Изредка кто-либо из гостей одаривал Аллу долгим и раздумчивым взглядом, особенно, если она случайно оказывалась в непосредственной близости от шедевра ее мужа. И хотя взгляды эти не укрылись от Аллы и в них чувствовалась смутная тревога, она оставляла их без внимания, поскольку привыкла к всяким и разным взглядам, которые бросали на нее подчиненные в коридорах, палатах и кабинетах вверенных ей детских садиков. Истинной причины этих оценивающе-сравнивающих взглядов она не узнала, потому что во всем Советском Союзе на нашлось бы храбреца, которому достало духа просветить ее по этому крайне щекотливому вопросу. В диком, из кошмарных снов, лице, венчавшем ужасное зеленое тело, угадывалось фамильное сходство с Аллой Босарт, которое не могли скрыть никаких ухищрения художника. Сестры, родственные души, нарисованная и живая женщины пребывали в неразрывном единстве, которое поневоле бросалось в глаза. Во всей Москве лишь еще один человек не знал, что художник нарисовал портрет своей жены, и человек этот каждый вечер приходил к ней домой. В тот вечер, купаясь в лучах новой славы, не ведая, что сотворил, Сергей Баранов, празднуя свой триумф, повел жену на балет, а потом заказал в кафе три бутылки шампанского, большую часть содержимого которых выпила два тракторостроителя из Ростова.

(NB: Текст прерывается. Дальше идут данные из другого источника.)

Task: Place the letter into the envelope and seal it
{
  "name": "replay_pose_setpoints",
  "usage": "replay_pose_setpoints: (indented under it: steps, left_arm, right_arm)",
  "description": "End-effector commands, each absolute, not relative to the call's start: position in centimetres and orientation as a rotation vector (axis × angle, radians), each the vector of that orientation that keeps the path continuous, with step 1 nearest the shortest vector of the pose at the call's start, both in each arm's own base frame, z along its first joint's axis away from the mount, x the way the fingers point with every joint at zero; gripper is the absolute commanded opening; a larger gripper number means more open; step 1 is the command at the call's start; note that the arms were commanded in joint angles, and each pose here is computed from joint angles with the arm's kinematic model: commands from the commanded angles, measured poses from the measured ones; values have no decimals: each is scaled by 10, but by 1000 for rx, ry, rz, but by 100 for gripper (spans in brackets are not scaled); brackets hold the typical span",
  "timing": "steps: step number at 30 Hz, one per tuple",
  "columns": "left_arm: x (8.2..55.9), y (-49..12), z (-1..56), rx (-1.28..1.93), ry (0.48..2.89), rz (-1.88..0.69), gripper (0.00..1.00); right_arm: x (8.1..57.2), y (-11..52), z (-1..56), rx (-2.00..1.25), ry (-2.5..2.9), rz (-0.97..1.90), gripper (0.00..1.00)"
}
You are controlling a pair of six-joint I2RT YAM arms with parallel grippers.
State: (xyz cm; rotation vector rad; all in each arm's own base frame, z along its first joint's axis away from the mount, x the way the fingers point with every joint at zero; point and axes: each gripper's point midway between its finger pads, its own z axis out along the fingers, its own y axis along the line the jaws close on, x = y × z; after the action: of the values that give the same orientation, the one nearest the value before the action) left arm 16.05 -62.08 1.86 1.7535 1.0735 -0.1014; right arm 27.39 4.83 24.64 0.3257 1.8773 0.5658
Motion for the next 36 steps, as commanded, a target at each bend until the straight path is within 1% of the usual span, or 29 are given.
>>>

Неделю, последовавшую за открытием выставки, Баранов пребывал в центре внимания. На нем скрещивались все взгляды, особенно, если он появлялся с женой, газеты взахлеб хвалили его, заказы сыпались, как из рога изобилия. Критик Суварнин, который раньше едва с ним здоровался, соблаговолил прийти в мастерскую Баранова, чтобы взять интервью, и, нарушая все традиции, явился трезвым.
- Скажите мне, - холодные, светлые глаза Суварнина, проделавшие немало дыр во многих полотнах, буравили Баранова, - скажите мне, что могло подвигнуть на такую картину человека, который всю жизнь рисовал фрукты?
- Дело в том, - начал Баранов, к которому за последнюю неделю вернулись некоторая толика красноречия и широты души, - дело в том, что так уж вышло. Как вам известно, если вы видели мои последние полотна, в них прибавлялось и прибавлялось меланхолии.